• [Problem description]: Whenever the string "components" appears in a line of the listing below, that line counts. Say how many lines count, and give nothing else.
◆ ◆ ◆ ◆ ◆ ◆ ◆
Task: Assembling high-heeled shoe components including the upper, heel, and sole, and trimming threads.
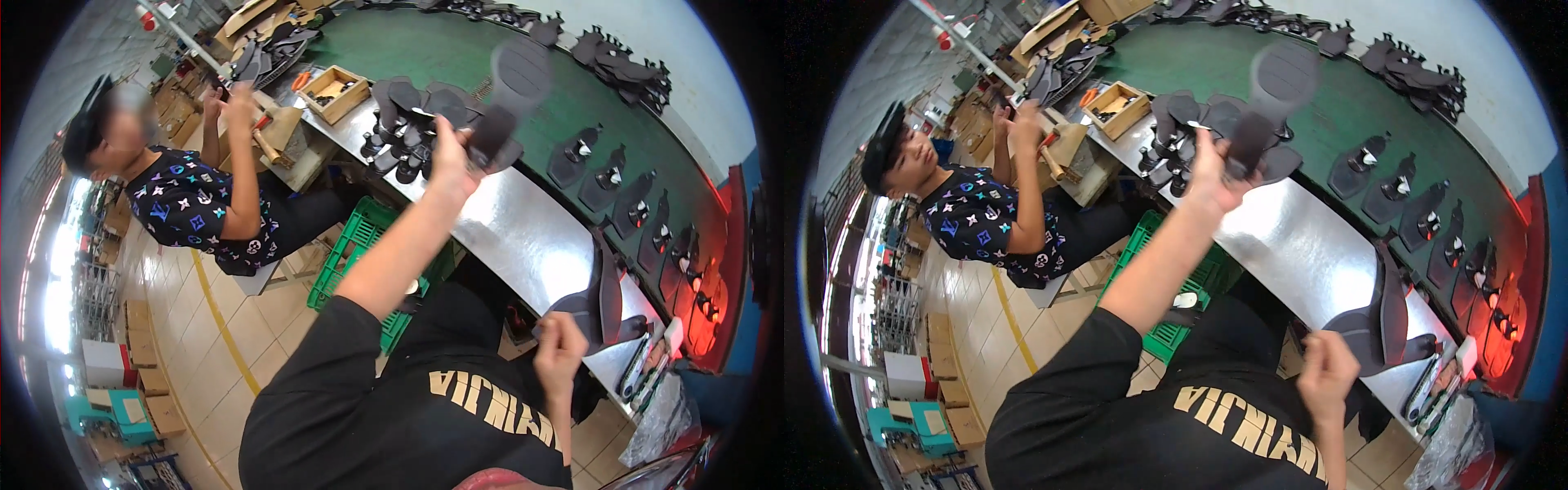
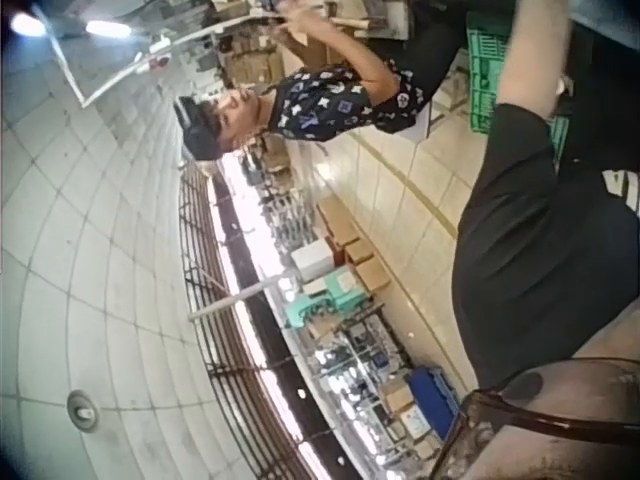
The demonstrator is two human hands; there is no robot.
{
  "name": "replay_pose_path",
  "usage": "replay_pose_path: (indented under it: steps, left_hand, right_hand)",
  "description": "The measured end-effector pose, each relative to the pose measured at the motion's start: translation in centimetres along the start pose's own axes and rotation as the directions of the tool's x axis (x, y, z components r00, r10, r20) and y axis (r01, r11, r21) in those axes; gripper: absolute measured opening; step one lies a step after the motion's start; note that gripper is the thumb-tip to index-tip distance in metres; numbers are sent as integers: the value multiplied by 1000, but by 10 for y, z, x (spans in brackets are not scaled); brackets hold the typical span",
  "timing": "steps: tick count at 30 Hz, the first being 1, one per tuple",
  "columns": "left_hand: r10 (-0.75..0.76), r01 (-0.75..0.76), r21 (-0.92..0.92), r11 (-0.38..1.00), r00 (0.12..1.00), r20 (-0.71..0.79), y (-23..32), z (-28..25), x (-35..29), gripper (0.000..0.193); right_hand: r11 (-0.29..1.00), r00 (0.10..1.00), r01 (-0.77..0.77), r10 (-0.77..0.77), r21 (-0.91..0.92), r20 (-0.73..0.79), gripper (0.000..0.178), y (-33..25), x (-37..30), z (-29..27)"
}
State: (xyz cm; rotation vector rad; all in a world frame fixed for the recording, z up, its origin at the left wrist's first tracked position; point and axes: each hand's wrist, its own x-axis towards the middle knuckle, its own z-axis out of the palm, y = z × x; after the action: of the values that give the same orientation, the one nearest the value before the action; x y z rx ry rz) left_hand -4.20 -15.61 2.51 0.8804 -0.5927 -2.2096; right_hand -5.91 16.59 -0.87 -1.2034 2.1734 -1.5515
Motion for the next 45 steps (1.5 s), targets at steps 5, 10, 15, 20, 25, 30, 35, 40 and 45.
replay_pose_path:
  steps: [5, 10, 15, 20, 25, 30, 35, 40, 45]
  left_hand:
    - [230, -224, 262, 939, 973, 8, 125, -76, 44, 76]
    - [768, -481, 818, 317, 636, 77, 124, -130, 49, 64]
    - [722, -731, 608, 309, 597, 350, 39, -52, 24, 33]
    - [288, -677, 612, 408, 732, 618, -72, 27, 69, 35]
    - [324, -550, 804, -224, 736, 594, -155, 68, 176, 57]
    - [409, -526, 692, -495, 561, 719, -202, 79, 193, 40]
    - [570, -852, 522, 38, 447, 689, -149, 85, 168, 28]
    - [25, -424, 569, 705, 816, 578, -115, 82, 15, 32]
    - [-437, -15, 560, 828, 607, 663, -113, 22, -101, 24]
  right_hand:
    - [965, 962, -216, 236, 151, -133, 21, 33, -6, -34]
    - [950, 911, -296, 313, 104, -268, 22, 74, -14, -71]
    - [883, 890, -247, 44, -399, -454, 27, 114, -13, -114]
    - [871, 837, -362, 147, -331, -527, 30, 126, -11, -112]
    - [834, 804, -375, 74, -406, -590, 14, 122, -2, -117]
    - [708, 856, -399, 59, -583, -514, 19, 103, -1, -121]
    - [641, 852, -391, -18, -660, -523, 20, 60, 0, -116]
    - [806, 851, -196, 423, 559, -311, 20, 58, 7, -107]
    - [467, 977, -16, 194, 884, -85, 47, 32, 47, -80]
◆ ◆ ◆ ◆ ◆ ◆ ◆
• [Your response]: 2